Authors’ contributions

Both authors contributed to the study design. Sagar Ghimire collected the data, analyzed, and wrote the original draft of the manuscript. Assoc. Prof. Dr. Rishi Ram Kattel advised and provided comments and feedback to finalize this manuscript. All authors approved the manuscript.

Acknowledgements

The authors would like to extend our gratitude to Assoc. Prof. Dr. Shiva Chandra Dhakal and Mr. Bishnu Kumar Bishwakarma for their valuable comments and feedback during the Master’s thesis submission by Mr. Sagar Ghimire in Agriculture and Forestry University, Chitwan, Nepal, from which the major results of the manuscript were extracted. We are grateful to the respondent farmers, enumerators, and stakeholders of the study area, without whom this study would not have been possible.

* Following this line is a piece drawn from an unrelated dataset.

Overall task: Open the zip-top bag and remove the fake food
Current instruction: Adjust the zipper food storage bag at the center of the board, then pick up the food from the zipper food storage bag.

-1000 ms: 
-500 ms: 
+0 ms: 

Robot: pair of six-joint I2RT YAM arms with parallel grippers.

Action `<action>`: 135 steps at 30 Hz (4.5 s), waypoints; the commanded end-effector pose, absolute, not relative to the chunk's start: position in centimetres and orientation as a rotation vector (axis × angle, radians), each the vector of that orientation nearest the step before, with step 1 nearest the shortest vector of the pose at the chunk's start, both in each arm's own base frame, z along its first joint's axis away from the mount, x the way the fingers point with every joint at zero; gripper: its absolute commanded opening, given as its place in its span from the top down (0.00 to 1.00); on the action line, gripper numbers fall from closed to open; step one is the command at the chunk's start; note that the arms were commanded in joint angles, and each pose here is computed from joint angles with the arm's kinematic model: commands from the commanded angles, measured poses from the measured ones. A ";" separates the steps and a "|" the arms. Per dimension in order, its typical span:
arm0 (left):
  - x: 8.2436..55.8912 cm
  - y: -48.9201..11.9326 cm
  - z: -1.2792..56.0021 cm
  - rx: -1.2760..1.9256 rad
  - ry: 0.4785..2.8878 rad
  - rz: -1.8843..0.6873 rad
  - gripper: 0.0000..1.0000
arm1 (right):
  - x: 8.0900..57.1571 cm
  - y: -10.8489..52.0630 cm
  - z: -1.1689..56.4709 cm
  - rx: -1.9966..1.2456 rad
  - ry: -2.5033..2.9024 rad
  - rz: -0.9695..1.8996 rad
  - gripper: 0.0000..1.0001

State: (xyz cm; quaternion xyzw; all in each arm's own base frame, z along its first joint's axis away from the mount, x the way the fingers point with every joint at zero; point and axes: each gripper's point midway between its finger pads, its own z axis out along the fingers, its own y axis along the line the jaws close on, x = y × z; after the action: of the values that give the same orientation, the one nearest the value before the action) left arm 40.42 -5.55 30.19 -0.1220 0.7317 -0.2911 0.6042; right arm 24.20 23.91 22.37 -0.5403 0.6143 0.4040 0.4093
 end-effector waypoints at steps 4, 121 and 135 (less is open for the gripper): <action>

Errors, if any, are entirely our own.

Disclosure statement

The authors declare no competing interests.

Data availability statement

Data that support the findings of the study are available from the corresponding author, (Kattel, R. R.), upon reasonable request.

Additional information

Funding

This research was funded by the Directorate of Research and Extension of Agriculture and Forestry University, Chitwan, Nepal in collaboration with the Nepal Agriculture Services Development Programme.

Notes on contributors

Sagar Ghimire

Sagar Ghimire serves as an agriculture extension officer at the Ministry of Agriculture and Land Management in the Gandaki Province, Nepal. He holds a Master’s Degree in Agricultural Economics from Agriculture and Forestry University, Rampur, Chitwan, Nepal. He is currently dedicated to advancing his academic pursuits through a Doctoral Course in Agriculture Sciences with a major in Agricultural Economics at the University of Tsukuba in Ibaraki, Japan, supported by the Japanese Government (MONBUKAGAKUSHO: MEXT) Scholarship since 2023. His research interests include production economics, food security, agricultural transformation, and rural development.

Rishi Ram Kattel

Rishi Ram Kattel is an academic with extensive practical and field experience in the agricultural sector in Nepal. He is an Associate Professor at the Department of Agricultural Economics and Agribusiness Management and also serves as Director of the Directorate of Research and Extension in Agriculture and Forestry University, Rampur, Chitwan, Nepal. He has expertise in data analysis, econometric modeling, and value chain analysis. His research interests include global value chain analysis, agribusiness management, and agricultural economics.

Notes

1 Ethnicity composition in the study area was Brahmin, Chhetri, Janajati and Dalits. Brahmin and Chhetri are so called upper caste, Janajati are the indigenous ethnic groups and Dalits are the underprivileged ethnic groups in Nepal.

2 Livestock holding is measured in terms of Livestock Standard Unit (LSU) based on cattle equivalent using following equation (Kattel & Upadhyay, 2018).

1 cattle/cow= 0.66 buffalo = 10 goat/lamb = 4 pig = 143 chickens/ducks

3 Kattha is unit of area of land which is equivalent to 338.63 square meters.